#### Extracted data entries
--------------------------------

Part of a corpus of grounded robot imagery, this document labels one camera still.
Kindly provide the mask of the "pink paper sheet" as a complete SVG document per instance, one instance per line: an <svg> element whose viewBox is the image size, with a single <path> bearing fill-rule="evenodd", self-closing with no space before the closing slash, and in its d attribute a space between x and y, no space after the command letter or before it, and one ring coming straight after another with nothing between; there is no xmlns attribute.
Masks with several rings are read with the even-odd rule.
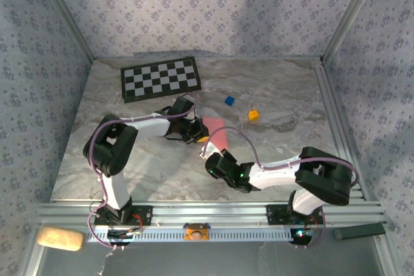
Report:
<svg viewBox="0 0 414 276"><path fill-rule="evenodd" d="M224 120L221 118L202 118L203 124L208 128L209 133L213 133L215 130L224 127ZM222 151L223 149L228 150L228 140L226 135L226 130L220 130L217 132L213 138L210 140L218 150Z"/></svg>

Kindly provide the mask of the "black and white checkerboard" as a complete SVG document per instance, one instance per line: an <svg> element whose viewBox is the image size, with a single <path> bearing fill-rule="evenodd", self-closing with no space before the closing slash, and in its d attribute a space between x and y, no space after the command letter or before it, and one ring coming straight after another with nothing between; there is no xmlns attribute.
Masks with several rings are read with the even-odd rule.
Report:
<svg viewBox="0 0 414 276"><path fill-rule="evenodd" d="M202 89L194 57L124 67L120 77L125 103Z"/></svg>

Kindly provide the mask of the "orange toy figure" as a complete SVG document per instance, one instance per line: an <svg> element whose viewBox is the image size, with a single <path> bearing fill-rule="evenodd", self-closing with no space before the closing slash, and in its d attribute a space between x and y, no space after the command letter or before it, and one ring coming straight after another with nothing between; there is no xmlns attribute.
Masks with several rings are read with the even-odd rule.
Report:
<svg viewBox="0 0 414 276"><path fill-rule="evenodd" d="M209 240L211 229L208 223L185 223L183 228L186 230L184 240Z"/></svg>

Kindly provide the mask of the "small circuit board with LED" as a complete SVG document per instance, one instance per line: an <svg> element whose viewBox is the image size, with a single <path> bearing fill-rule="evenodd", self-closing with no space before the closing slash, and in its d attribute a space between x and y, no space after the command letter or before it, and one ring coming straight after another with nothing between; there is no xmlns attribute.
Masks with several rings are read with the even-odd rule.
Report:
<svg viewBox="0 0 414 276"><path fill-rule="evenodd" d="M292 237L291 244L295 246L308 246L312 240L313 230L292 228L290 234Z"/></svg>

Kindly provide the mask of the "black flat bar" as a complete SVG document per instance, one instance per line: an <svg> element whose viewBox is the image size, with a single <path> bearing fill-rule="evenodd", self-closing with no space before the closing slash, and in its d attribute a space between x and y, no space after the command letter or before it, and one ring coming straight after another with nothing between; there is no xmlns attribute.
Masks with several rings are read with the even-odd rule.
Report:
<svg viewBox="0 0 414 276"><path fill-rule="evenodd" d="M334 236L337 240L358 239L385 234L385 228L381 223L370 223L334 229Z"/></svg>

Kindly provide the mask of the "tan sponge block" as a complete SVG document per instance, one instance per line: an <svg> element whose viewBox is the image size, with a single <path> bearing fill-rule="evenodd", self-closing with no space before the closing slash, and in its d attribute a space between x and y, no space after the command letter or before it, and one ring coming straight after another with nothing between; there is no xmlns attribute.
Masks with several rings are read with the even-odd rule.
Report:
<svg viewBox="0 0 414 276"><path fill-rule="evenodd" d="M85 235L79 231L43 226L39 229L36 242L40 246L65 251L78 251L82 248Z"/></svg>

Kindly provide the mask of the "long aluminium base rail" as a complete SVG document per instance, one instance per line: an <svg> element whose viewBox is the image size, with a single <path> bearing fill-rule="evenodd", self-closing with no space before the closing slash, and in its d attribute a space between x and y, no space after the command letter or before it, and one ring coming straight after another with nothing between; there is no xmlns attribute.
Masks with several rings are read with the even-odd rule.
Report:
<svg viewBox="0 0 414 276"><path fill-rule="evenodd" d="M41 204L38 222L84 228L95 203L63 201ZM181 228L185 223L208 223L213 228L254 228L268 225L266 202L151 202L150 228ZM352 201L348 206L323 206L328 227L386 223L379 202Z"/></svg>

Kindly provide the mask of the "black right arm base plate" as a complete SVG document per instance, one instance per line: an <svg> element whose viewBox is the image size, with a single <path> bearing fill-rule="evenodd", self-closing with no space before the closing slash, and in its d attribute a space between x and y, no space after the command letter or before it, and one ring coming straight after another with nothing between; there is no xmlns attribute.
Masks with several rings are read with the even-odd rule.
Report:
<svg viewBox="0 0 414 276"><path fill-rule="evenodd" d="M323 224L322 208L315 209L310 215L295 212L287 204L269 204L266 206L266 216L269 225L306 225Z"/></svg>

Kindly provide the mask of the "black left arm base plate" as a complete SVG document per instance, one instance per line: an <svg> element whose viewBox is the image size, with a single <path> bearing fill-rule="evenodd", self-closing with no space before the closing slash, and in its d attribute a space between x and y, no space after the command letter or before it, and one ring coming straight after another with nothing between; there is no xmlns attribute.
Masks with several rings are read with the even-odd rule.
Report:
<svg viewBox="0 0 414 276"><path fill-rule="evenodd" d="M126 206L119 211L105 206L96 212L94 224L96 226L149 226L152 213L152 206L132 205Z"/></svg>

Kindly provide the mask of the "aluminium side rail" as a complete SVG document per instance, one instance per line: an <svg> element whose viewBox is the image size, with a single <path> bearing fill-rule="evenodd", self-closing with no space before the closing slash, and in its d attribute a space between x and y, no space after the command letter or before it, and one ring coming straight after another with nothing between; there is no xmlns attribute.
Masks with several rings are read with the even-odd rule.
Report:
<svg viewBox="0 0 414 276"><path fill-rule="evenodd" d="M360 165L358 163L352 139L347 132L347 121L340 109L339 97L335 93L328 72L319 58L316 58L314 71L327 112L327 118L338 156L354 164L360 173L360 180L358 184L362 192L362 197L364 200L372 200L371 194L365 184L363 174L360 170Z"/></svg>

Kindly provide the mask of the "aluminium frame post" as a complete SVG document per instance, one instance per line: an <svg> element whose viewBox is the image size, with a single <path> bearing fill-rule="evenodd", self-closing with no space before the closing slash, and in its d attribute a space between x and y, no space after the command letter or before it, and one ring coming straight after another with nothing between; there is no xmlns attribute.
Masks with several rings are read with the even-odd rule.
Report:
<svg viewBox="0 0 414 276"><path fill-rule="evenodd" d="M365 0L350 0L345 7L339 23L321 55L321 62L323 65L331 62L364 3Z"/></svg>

--------------------------------

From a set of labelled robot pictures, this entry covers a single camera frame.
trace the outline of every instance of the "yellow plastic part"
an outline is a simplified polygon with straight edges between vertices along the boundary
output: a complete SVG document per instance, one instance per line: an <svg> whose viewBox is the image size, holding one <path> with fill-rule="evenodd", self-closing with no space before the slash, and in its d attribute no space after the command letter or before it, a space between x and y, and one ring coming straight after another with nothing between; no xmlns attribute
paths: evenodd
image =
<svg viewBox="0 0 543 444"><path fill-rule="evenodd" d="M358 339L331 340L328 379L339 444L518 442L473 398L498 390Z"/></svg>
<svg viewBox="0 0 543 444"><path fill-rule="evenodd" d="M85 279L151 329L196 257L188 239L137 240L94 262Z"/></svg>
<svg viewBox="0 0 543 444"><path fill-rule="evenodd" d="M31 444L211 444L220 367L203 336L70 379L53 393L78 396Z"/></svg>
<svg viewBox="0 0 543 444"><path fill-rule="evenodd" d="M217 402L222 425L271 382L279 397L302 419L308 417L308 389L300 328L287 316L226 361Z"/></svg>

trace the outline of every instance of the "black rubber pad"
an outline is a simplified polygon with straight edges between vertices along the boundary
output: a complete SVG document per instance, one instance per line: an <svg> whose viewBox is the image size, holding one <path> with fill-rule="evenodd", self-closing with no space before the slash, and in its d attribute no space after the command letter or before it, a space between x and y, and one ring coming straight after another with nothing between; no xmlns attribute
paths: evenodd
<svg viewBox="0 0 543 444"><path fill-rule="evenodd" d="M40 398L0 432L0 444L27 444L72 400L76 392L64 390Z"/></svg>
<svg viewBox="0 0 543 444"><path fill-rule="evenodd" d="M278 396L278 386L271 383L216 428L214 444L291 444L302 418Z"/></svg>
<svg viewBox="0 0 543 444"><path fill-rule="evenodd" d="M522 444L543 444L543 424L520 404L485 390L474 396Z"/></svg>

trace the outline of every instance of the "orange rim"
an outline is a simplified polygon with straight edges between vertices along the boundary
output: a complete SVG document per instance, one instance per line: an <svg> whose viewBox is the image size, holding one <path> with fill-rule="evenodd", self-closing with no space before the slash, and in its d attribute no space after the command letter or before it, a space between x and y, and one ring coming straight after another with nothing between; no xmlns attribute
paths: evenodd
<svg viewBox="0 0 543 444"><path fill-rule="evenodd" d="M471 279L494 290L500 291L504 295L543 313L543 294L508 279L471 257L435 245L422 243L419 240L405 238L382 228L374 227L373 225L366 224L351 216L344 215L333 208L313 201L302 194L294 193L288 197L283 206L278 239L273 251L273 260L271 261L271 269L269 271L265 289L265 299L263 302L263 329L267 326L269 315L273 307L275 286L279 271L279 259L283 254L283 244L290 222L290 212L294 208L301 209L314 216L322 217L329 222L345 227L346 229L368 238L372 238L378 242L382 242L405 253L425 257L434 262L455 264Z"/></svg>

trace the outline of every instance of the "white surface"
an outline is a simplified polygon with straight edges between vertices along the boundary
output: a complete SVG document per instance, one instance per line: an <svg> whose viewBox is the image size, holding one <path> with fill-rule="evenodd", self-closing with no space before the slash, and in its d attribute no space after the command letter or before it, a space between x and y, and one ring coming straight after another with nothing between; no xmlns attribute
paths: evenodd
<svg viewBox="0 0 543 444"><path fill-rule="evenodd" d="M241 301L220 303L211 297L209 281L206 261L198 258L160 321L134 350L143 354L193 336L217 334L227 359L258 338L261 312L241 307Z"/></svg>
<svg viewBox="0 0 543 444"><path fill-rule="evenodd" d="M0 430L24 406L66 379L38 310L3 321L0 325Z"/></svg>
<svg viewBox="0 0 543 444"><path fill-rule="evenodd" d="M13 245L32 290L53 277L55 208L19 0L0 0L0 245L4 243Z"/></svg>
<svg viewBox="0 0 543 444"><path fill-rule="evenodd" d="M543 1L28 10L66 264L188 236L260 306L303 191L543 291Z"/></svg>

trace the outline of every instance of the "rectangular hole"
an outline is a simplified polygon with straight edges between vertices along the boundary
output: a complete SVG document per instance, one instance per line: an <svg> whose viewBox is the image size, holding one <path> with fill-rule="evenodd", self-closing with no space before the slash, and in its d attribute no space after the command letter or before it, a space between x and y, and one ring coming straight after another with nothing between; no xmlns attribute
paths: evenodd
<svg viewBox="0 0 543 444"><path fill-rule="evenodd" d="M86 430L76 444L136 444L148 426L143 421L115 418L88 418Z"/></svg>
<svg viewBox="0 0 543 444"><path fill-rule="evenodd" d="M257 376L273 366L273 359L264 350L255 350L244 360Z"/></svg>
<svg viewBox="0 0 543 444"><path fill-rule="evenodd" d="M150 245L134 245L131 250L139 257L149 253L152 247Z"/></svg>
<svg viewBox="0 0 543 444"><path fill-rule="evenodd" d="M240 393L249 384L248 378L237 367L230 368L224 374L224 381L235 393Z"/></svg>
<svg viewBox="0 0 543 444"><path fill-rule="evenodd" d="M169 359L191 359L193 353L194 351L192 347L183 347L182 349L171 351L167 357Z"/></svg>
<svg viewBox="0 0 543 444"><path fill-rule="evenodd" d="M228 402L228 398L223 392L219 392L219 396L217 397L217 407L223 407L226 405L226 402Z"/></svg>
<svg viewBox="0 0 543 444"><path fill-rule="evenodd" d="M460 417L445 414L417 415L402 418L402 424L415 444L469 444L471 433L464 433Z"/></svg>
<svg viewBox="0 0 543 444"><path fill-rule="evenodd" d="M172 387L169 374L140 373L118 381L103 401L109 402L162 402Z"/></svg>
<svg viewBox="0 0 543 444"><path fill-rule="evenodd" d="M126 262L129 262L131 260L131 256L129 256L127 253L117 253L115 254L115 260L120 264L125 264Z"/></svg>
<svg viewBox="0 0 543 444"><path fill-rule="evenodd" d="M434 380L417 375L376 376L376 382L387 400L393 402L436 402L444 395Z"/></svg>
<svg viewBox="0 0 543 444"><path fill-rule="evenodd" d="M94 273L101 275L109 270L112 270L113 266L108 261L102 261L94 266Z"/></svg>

--------------------------------

#### Description of the task
The answer should be all lines from the entries above that hold the word "trace".

#### Solved problem
trace the outline of every instance of the "yellow plastic part"
trace the outline of every instance of the "black rubber pad"
trace the outline of every instance of the "orange rim"
trace the outline of every instance of the "white surface"
trace the outline of every instance of the "rectangular hole"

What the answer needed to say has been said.